Some systems — particularly home computers and some later consoles — will require a BIOS file to get up and running in the first place, and you’ll need to track this down yourself, which isn’t always easy. For the most common systems, though, it’s a simple case of loading up your SD card with the games you want to play and just enjoying them; the default setups for the emulators included with the RG351V’s EmuELEC software provide an authentic-feeling experience with minimal fuss — which is what a lot of more casual retro gamers will want.
The big question
Is it okay to own one of these and make use of it to play classic ROMs? It’s a question that has plagued the emulation community ever since computers got powerful enough to pretend to be other computers, and the answer isn’t an easy one at all.
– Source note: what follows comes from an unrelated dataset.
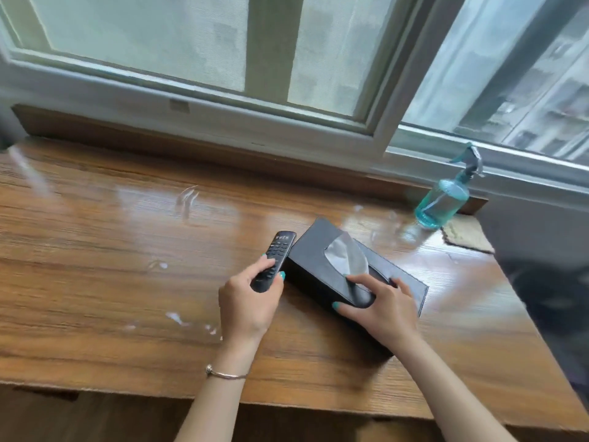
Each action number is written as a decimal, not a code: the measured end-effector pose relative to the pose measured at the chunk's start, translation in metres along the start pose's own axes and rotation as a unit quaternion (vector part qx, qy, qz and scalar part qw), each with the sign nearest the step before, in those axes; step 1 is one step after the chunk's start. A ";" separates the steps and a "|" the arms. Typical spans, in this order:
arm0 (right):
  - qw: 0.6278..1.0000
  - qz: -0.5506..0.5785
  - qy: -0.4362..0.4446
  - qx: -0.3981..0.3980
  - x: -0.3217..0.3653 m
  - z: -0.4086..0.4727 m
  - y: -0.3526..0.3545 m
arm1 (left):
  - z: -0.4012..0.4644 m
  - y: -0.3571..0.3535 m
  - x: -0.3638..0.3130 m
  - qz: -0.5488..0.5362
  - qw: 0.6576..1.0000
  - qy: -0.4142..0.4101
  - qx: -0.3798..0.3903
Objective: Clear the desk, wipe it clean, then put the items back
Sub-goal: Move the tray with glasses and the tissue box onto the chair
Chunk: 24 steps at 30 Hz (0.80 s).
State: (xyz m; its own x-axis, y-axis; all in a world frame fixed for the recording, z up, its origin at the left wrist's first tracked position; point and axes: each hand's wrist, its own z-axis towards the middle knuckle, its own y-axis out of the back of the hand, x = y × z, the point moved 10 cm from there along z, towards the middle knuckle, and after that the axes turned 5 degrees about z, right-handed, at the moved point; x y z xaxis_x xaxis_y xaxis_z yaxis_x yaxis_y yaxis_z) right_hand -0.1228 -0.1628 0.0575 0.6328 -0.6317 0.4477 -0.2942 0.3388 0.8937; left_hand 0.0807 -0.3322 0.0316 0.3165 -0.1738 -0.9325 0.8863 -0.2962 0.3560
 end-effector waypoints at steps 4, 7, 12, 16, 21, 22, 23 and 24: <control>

Many of the classic handheld, console and computer games that a lot of people use on emulators have not had modern rereleases in any form — often due to licensing issues — and thus from a preservation perspective, emulating these games is one of the only means of accessing them these days, particularly when original copies end up expensive and/or in the hands of hoarding collectors who have no intention of actually playing their precious “graded” games.
In these cases, you can often actually find sets of ROMs for more obscure systems on the Internet Archive, which is about as close to “official” as you’re going to get in terms of archival and preservation — plus a hell of a lot safer than browsing potentially dodgy ROM sites filled with questionable ads.
On the other hand, there are a bunch of these retro titles which have had modern rereleases and which you can still pay money for. In these cases, the right thing to do is to buy a copy of the game on a supported platform — even if you intend to primarily play it on the Anbernic RG351V retro gaming handheld.
That way you have the freedom to play the game on a device you like, but you’re also supporting today’s officially licensed preservation efforts — which in turn will help us to see more modern rereleases of classic games. Ultimately a good thing for those who don’t want to put in the little extra effort required by emulation devices like this one.
The Anbernic RG351V retro gaming handheld is an excellent choice for retro gaming, with a few caveats. Firstly, you will need a small degree of technical knowhow to customise the device to your liking with a suitable game library — though if you know how to use USB memory cards, you’re pretty much sorted.
Secondly, there’s the ever-present moral question — although despite constant hand-wringing over this matter, I feel like most people have come to their own personal answer for this long ago. You know whether or not you’re comfortable with emulating stuff and with acquiring software via potentially questionable means. If you are, this is a good choice. If you’re not, may I direct you towards the Evercade, which is as guilt-free retro gaming as it gets.
And if you’re somewhere in between — say, like me, you’re keen to support official preservation efforts, but also wish to explore the “unofficially preserved” history of the medium — get both!
Either way, this is a great device that is a worthwhile part of your collection — and a valuable means of taking a library of retro classics with you wherever you go.